# Part 1: Introduction to Python Libraries

# 1. Libraries

A standard distribution of Python comes with a [Standard Library](https://docs.python.org/2.7/library/) that provides the basic system functionalities such as file I/O. This is further enhanced by other Python packages developed by the community, which can be found on [Python Package Index (PyPI)](https://pypi.org/) repository. In data science, the 3 most fundamental software packages are:
+ Numpy: Efficient manipulation of N-dimensional matrices with linear algebra functions
+ Pandas: Provides a slew of data structures and data analysis tools (Excel alternative)
+ Matplotlib: 2D plotting library for images, histograms, barcharts

## 1.1 Import Libraries

As a result of doing this, important functions and objects from these libraries will be imported into our workspace and we can call functions with prepended package names like `np.array()`, `pd.DataFrame()`

# 2. Numpy

## 2.1 Matrices and Vectors with Numpy

### Vector
$$
\vec{x} = \begin{bmatrix}1& 2& 3 \end{bmatrix}, \ \ \ \ \ 
\vec{x} = \begin{bmatrix}1 \\2 \\ 3 \end{bmatrix}
$$

### Matrix
$$
\vec{Y} = \begin{bmatrix}1 & 2 & 3 \\4 & 5 & 6 \\ 7 & 8 & 9 \end{bmatrix}
$$

### exercise
1. 3x4 matrix

2. 4x3 matrix

## 2.2 Operations with Numpy objects

**Matrix Multiplication**
$\vec{Y}$: 3x3,
$\vec{x}$: 3x1
$$
\vec{Y}*\vec{x} = \begin{bmatrix}1 & 2 & 3 \\4 & 5 & 6 \\ 7 & 8 & 9 \end{bmatrix} * \begin{bmatrix}1 \\2 \\ 3 \end{bmatrix} =  \begin{bmatrix}14 \\32 \\ 50 \end{bmatrix}
$$

output： row of $\vec{Y}$ and column of $\vec{x}$

In [None]:
 # np.dot()

$$
\vec{x}*\vec{x}.T = \begin{bmatrix}1 \\2 \\ 3 \end{bmatrix} * \begin{bmatrix}1 & 2 & 3 \end{bmatrix} = \begin{bmatrix}1 & 2 & 3 \\2 & 4 & 6 \\ 3 & 6 & 9 \end{bmatrix}
$$

**Element-wise number operators**
$$
\vec{x} + 10 = \begin{bmatrix}1 \\2 \\ 3 \end{bmatrix} + 10 = \begin{bmatrix}11 \\12 \\ 13 \end{bmatrix}
$$

In [None]:
  # element-wise number operations

$$
(\vec{Y}) ^ 2 = \begin{bmatrix}1 & 2 & 3 \\4 & 5 & 6 \\ 7 & 8 & 9 \end{bmatrix}^2 = \begin{bmatrix}1 & 2 & 3 \\4 & 5 & 6 \\ 7 & 8 & 9 \end{bmatrix} * \begin{bmatrix}1 & 2 & 3 \\4 & 5 & 6 \\ 7 & 8 & 9 \end{bmatrix} = \begin{bmatrix}1 & 4 & 9 \\16 & 25 & 36 \\ 48 & 64 & 81 \end{bmatrix}
$$

In [None]:
 # **

**Broadcasting**
$$
\vec{Y}+\vec{x} = \begin{bmatrix}1 & 2 & 3 \\4 & 5 & 6 \\ 7 & 8 & 9 \end{bmatrix} + \begin{bmatrix}1 \\2 \\ 3 \end{bmatrix} =   \begin{bmatrix}2 & 3 & 4 \\6 & 7 & 8 \\ 10 & 11 & 12 \end{bmatrix}
$$

In [None]:
 # broadcasting.

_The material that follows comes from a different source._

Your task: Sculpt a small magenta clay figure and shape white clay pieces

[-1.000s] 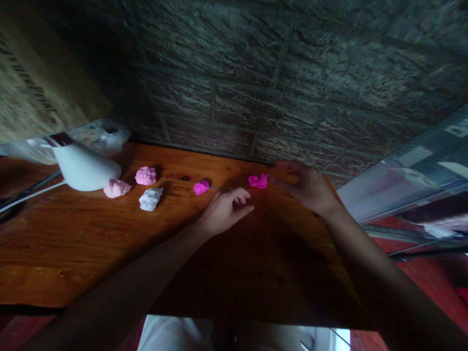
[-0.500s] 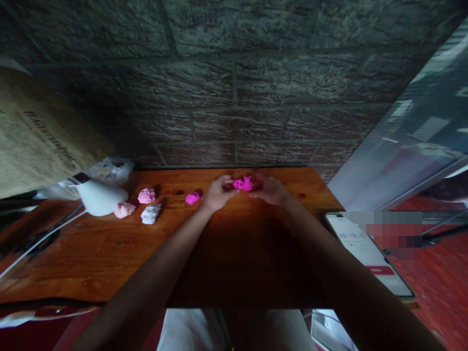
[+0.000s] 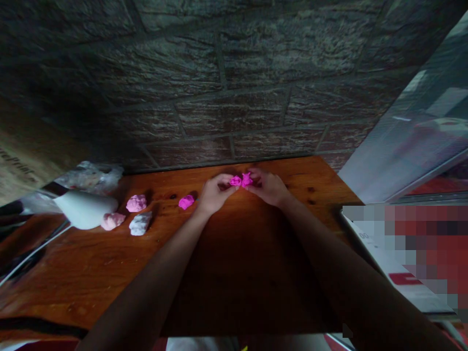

What happened here?

# 3. Pandas

## 3.1 Import dataset into Pandas DataFrame object

**Import Dataset**

We are using a subset of passenger data on the tragic ship, Titanic [(link)](https://www.kaggle.com/c/titanic/data) 

In [None]:
# Read Data from csv file named 'Titanic.csv'
# create a Pandas.Dataframe

#data = pd.read_csv('data/Titanic.csv')
url = 'https://raw.githubusercontent.com/prasanth-ntu/MLDA-Enthuse-V2/master/Part%201%20-%20Intro%20to%20Python%20and%20Python%20Libraries/data/Titanic.csv'
data = pd.read_csv(url)    

# Inspect the data type
type(data)

**Preliminary view of data**

As a rule of thumb, *columns* store variables whereas *rows* store entries of data

In [None]:
 # head and tail

## 3.2. Attributes of DataFrames
Pandas DataFrames are composed of Index, columns and underlying numpy data
<ul>
    <li>`index`   : the name of each row</li>
    <li>`columns` : the name of each column</li>
    <li>`value`   : all the content except index and columns in the DataFrame</li>
    <li>`sorting()`: sort data with certain conditions </li>
</ul>

In [None]:
# get column attribute  .columns

**Sorting**

In [None]:
# Simple Sorting of data according to a column name, say 'Age', in ascending order .sort_values(by=, ascending=True)

**Missing values**

Missing values affect our analysis on the data. For convenience, we drop all rows with any form of missing data. In the real world, there are techniques to deal with this issue.

In [None]:
 # print with NA & .dropna() & print after dropna

## 3.3 Selection of Data

To get meaningful insights from the data, we try to **focus** only on a specific region of interest, achieved by extracting a smaller fraction from the big dataset. This is called subsetting. Selecting this subset requires us to select/specify that region via 3 entities, in order of importance: `column`, `row`, `data point`.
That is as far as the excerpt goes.